Glynn:

>> At least once every 6 months, usually more frequently, after I
>> live-upgrade, something wonky happens to my desktop.  Sometimes I
>> lose desktop icons entirely.  This time (70->74 upgrade) the icons
>> and their text are much bigger than previously, and my window title
>> bars are messed up.  (Controls aren't left and right justified.)
> 
> Screenshots of bizarre behavior would help a lot I think.
> 
> FWIW, I'm not sure Brian's approach is the way I'd tackle things.
> 
> For theme related stuff, it's generally the 'gnome-settings-daemon' that has
> gone wrong, and it's relatively simple to restart this in your session.

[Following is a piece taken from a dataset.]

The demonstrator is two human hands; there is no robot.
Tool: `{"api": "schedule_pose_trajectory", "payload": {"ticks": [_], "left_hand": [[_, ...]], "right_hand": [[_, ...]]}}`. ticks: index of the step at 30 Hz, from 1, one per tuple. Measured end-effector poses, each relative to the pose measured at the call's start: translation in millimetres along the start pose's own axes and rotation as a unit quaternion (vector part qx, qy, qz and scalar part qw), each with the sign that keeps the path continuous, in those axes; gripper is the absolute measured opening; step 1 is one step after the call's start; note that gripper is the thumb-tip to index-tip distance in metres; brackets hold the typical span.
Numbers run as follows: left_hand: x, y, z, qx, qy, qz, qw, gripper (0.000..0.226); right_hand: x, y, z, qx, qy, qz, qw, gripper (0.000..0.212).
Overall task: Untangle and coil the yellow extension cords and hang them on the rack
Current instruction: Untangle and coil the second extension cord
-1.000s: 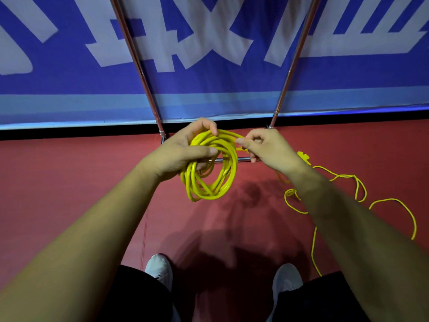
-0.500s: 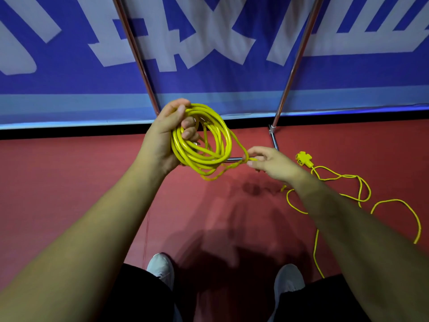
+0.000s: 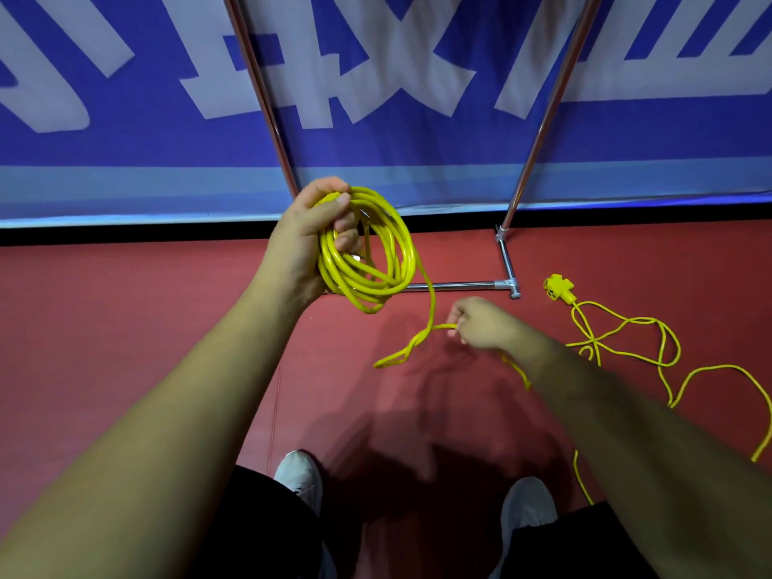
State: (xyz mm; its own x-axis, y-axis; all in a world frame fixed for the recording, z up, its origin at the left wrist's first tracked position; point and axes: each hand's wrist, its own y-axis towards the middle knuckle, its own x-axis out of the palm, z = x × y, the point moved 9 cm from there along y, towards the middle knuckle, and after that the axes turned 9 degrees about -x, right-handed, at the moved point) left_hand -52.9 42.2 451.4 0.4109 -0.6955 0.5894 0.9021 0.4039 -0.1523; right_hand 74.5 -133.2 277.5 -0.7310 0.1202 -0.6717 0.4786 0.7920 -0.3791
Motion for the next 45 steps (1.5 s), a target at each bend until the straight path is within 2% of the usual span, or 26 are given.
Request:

Use
> 'gconftool-2 --shutdown' to stop gconfd (It will restart when any application
> wants to access the gconf configuration database, which generally doesn't 
> happen
> on an idle).
> 
> Configuration for most of this stuff is usually in /desktop/gnome/interface. 
> I'd
> start by backing those up, stopping the gconfd daemon, removing them from
> ~/.gconf/desktop/gnome/... and pkilling gnome-settings-daemon (it will
> automatically restart).

Thanks for the suggestions.  You are right that gnome-settings-daemon is
often the culprit for system-wide configuration issues.  And your
suggestions about how to kill gconfd are also easier than my
suggestions.  You have to be careful, though, since GConfd does start by
itself if any program requests any configuration setting.  It's really
easy to confuse yourself about making a change to the $HOME/.gconf files
and having the change not take effect because the GConfd daemon isn't
killed properly.

> gnome-cleanup is the suck. It stops us from figuring out where the upgrade 
> bugs are.

I am not sure you can put all the blame on gnome-cleanup.  Debugging
configuration incompatibilities is tedious work regardless.  That said,
I wrote gnome-cleanup so maybe I'm just being sensitive.